Gardening in a Flower pot!

Schools don’t need a garden – or a kitchen – to be part of ESY. There are schools all over the country working at their own level, to their own ability. Some schools just have a hot plate and saute pan in the classroom and grow plants in flower pots. Kyle says, “We help schools scan the resources they have (i.e., kitchen facilities, school garden, flower pots) and support their development.” She encourages teachers to get involved saying, “You can do incredible work with just a little. The big idea is that food should pay a vital part in all kids’ education.” Teaching the ESY way can lead to school food menu reform and help kids take ideas home to their own kitchens. It raises awareness about all the positive effects of mindful eating.

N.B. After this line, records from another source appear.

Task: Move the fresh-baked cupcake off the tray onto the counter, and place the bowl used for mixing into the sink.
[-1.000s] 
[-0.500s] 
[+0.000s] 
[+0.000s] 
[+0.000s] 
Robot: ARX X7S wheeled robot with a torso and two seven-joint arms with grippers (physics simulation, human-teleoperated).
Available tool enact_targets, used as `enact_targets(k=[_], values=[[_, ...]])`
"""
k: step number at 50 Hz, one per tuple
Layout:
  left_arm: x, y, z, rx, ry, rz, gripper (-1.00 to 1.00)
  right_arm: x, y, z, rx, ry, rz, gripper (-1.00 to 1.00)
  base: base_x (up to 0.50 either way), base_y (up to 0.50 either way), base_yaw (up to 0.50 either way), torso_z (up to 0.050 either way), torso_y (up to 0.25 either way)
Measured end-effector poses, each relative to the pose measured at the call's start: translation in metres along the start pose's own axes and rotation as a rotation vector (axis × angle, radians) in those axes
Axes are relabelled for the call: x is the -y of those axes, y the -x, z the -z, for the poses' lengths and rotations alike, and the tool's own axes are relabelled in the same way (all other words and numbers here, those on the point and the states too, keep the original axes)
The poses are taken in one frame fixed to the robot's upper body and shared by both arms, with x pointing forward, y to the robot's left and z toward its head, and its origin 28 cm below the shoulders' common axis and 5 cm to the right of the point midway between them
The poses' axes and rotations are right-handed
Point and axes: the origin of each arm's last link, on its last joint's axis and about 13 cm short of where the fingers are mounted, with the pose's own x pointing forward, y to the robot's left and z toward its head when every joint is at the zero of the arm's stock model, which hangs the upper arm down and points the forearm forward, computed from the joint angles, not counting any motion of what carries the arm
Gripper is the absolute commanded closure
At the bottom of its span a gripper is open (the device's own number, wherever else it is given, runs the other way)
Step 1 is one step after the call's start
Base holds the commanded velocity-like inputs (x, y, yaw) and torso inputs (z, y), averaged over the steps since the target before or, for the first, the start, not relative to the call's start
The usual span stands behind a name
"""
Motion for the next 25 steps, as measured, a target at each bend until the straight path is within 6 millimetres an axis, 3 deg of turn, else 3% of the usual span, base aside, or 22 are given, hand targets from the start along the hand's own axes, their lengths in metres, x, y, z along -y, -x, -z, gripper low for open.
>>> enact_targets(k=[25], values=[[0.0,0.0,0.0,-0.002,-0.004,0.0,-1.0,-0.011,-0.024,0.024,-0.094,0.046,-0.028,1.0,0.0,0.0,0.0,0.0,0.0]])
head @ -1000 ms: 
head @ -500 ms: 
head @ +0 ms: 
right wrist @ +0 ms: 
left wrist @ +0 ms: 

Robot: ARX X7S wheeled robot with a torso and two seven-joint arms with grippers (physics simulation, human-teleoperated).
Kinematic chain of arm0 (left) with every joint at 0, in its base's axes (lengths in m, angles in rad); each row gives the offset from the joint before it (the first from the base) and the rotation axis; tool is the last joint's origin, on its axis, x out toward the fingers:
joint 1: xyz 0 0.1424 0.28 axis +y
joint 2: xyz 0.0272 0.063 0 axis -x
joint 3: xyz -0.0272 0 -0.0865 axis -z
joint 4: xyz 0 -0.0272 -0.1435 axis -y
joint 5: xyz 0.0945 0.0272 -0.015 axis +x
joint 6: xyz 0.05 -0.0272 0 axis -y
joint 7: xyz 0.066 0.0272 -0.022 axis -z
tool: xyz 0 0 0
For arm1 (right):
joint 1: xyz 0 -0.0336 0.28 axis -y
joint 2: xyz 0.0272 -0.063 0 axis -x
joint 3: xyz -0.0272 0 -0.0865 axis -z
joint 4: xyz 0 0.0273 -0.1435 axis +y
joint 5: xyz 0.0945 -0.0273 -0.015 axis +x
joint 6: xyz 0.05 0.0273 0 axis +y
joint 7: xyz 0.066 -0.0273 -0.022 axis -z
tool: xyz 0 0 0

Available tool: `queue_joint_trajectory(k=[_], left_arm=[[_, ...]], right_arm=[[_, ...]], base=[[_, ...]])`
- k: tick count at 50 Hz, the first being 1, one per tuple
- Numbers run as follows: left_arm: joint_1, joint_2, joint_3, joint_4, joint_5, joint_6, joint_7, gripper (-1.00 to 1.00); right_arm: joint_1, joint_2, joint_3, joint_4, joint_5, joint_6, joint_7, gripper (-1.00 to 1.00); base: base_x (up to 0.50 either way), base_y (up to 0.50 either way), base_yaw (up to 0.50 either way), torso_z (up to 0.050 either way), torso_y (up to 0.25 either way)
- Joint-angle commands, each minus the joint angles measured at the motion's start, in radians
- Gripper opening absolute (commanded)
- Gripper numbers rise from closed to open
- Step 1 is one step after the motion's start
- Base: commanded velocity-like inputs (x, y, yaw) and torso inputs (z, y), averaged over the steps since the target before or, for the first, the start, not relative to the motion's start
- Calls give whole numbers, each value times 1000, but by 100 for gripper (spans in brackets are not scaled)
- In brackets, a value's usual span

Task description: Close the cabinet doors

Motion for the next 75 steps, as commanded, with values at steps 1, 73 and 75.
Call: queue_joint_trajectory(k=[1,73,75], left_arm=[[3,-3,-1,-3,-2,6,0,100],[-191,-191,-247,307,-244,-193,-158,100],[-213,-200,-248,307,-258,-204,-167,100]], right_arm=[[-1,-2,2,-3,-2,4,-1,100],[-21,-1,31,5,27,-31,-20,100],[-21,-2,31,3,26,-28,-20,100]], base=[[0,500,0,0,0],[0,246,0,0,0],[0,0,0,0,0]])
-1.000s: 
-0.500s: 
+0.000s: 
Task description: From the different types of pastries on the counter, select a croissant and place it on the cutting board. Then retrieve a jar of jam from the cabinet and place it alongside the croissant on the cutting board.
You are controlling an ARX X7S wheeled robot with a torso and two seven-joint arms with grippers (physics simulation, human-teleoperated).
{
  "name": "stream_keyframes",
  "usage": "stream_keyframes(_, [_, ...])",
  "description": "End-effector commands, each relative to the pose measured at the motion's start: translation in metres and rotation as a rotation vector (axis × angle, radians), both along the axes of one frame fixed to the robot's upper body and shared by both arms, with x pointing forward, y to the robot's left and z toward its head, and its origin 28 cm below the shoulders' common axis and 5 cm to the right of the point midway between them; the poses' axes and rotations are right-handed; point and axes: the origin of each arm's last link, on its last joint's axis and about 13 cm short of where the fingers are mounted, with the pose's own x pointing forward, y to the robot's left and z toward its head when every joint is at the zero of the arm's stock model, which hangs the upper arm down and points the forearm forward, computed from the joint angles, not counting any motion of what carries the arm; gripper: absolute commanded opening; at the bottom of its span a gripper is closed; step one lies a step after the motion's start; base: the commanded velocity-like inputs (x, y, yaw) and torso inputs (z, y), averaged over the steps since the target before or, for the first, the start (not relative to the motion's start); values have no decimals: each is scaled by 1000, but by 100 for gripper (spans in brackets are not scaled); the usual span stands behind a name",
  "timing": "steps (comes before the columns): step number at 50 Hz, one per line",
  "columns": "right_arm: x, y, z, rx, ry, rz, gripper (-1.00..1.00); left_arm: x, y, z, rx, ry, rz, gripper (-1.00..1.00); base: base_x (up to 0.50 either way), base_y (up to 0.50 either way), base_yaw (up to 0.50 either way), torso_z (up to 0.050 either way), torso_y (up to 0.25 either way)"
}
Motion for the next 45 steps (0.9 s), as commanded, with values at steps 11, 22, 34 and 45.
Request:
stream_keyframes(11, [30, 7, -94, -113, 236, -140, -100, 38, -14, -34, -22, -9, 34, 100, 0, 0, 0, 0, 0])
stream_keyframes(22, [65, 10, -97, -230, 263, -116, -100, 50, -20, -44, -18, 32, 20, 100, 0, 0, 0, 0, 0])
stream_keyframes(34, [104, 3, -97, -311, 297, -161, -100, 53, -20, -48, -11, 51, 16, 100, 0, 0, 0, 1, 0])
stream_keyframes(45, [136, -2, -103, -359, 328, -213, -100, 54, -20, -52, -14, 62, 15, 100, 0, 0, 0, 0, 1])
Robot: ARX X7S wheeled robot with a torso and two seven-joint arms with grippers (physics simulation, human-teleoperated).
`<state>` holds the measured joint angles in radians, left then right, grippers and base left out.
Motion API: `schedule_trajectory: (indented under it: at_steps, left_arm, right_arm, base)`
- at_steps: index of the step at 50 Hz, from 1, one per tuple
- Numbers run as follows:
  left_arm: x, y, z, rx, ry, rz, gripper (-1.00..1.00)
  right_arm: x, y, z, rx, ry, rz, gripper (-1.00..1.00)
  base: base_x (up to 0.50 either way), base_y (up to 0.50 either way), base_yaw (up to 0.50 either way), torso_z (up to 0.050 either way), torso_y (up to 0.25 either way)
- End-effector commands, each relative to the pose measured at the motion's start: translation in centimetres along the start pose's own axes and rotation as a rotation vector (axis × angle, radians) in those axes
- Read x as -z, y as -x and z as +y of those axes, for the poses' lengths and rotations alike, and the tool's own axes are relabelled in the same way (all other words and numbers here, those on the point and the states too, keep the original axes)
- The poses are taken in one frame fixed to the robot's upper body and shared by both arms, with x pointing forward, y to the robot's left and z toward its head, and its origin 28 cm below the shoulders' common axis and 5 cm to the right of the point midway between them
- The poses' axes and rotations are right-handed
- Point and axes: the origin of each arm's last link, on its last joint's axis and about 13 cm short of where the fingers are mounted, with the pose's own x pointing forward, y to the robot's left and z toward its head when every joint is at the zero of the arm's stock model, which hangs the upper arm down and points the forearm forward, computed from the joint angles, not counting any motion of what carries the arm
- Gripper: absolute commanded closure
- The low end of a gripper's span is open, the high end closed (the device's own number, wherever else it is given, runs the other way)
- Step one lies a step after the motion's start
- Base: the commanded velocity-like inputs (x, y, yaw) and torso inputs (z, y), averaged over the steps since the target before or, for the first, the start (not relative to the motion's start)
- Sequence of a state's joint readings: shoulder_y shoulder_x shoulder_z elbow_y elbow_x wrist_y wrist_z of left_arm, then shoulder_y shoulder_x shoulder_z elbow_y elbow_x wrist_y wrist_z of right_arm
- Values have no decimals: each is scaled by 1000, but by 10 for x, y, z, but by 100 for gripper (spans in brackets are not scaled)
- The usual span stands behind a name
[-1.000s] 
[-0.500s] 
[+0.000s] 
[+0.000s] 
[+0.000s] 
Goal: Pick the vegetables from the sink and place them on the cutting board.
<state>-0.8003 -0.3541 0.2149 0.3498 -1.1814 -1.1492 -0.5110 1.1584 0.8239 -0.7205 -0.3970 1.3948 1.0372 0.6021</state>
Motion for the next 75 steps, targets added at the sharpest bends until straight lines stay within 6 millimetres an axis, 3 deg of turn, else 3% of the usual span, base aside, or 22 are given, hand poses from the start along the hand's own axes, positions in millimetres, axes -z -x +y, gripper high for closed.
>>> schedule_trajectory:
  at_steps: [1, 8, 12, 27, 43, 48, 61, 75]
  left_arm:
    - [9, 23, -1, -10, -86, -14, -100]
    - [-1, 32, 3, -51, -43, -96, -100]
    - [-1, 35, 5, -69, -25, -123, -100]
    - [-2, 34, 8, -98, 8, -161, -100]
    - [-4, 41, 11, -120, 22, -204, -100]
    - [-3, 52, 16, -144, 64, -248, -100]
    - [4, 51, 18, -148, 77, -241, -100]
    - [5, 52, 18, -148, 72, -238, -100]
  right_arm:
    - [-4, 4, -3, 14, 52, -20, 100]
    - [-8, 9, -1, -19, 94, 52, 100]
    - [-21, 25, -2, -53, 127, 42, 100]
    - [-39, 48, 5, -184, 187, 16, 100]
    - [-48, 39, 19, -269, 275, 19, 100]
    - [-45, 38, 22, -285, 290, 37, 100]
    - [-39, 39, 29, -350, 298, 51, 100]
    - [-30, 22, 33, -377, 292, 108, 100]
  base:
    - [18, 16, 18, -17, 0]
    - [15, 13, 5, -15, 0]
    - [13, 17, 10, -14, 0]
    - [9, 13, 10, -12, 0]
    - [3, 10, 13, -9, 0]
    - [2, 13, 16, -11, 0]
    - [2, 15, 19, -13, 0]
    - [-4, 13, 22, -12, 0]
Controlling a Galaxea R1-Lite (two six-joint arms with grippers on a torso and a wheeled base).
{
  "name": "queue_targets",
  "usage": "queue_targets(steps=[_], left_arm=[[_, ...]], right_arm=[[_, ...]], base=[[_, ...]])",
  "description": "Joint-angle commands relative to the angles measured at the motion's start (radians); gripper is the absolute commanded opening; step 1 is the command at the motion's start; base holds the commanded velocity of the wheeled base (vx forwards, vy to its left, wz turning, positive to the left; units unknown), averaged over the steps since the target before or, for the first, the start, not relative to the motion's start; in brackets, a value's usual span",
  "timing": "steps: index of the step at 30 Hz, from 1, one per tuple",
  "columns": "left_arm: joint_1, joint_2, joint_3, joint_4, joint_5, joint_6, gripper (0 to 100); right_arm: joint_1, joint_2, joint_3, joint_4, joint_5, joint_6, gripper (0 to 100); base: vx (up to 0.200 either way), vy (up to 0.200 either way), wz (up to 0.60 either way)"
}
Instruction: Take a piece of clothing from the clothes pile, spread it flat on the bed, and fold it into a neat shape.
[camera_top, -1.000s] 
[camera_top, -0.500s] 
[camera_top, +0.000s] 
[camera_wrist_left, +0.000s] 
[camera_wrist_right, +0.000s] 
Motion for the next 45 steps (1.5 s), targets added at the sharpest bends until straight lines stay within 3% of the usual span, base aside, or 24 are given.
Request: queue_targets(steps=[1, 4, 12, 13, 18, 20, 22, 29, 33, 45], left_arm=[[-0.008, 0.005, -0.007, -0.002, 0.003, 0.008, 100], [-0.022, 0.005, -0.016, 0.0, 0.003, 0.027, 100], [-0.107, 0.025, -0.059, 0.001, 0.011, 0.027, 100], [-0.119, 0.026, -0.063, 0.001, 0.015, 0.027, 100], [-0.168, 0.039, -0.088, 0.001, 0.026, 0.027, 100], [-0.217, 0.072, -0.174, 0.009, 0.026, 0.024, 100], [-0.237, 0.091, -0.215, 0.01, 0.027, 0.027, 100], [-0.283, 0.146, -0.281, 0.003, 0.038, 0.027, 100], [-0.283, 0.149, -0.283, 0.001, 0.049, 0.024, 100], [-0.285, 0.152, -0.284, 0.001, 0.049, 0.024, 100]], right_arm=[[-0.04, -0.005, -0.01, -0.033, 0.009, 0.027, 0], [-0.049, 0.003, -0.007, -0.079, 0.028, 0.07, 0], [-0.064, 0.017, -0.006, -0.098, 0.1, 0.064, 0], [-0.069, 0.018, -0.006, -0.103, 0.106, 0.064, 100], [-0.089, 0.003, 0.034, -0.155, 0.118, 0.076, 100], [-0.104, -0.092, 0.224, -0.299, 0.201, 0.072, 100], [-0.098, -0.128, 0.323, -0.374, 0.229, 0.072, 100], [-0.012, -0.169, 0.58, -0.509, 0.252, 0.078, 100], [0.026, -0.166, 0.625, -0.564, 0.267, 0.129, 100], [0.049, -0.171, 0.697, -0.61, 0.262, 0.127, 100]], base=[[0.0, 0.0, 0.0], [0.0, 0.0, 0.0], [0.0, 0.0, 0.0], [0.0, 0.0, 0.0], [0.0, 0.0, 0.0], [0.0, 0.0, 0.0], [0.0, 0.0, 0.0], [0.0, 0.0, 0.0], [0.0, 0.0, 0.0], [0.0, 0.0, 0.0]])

How do you know ESY students learned?

ESY teaches on many levels: academics as well as the social-emotional intelligence, values and life skills, lessons are learned in health and the environment. Kyle hears anecdotally from teachers that, because of ESY, their students can focus more and for longer stretches in the classroom. That they score better on content learned in the garden than in the typical daily classroom. They verify that there is a rise in attendance on ESY class days. And because of ESY’s overall emphasis on visual information and stimulation, MLK Jr. teachers tend to bring more visual aids into their own classrooms.
This is especially helpful since visual tools transcend language and there are often multiple kinds of learners as well as several non-English native language speakers in most classrooms. Overall teachers say they need and want visual content in their classrooms but for most teachers, it’s hard to get to creating these tools. Kyle says, “It’s not that they don’t have the will or the skill, it’s that they are just so busy!” While they don’t have the time to create visual tools when they see firsthand how beneficial they are in the ESY classroom, they often use the aids provided by ESY.
Learning is most effective when the whole child is engaged in integrating all their 6 senses – smell, taste, sight, hearing, touch – and intuition. ESY provides this holistic learning. Plus it’s really nutritious and tasty!